Work request: Provide nothing except how many lines of the data contain the word "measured".

*** Block opens ***

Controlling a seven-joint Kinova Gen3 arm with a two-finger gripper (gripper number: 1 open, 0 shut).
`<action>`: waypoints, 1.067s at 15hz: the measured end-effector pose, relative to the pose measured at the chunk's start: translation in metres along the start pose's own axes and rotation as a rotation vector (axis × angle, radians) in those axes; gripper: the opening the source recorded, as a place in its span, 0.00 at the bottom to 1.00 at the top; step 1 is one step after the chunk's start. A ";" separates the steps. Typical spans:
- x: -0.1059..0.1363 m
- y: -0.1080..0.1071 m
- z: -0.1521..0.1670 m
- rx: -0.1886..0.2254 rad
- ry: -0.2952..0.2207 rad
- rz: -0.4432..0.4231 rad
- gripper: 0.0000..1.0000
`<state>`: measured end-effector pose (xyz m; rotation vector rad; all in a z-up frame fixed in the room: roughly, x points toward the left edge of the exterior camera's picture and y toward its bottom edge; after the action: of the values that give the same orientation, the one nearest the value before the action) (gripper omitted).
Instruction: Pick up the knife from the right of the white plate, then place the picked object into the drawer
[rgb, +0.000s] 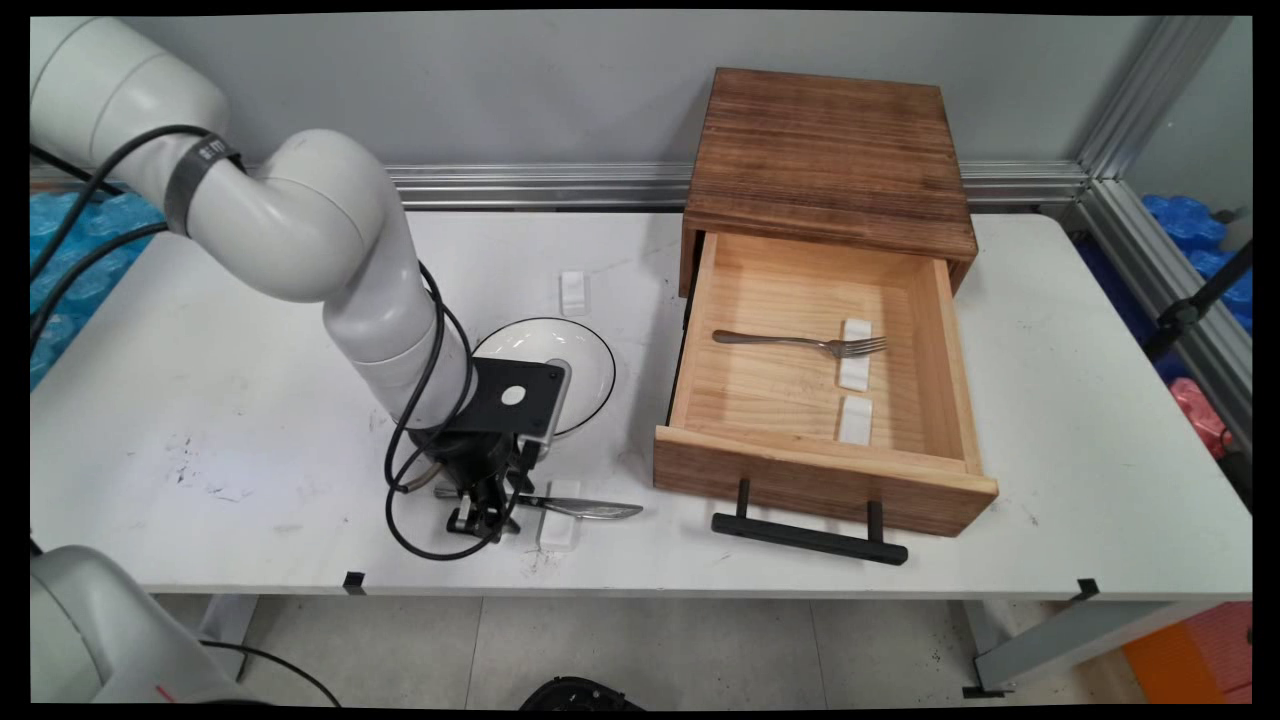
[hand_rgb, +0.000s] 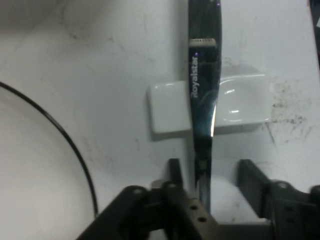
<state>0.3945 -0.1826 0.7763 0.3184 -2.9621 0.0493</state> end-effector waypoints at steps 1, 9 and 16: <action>-0.001 0.000 0.000 -0.002 0.001 0.000 0.00; -0.011 0.002 -0.006 -0.020 0.003 0.008 0.00; -0.020 -0.001 -0.032 -0.031 0.017 0.021 0.00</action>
<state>0.4194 -0.1779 0.8044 0.2807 -2.9461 0.0079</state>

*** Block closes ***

Response for this exercise: 2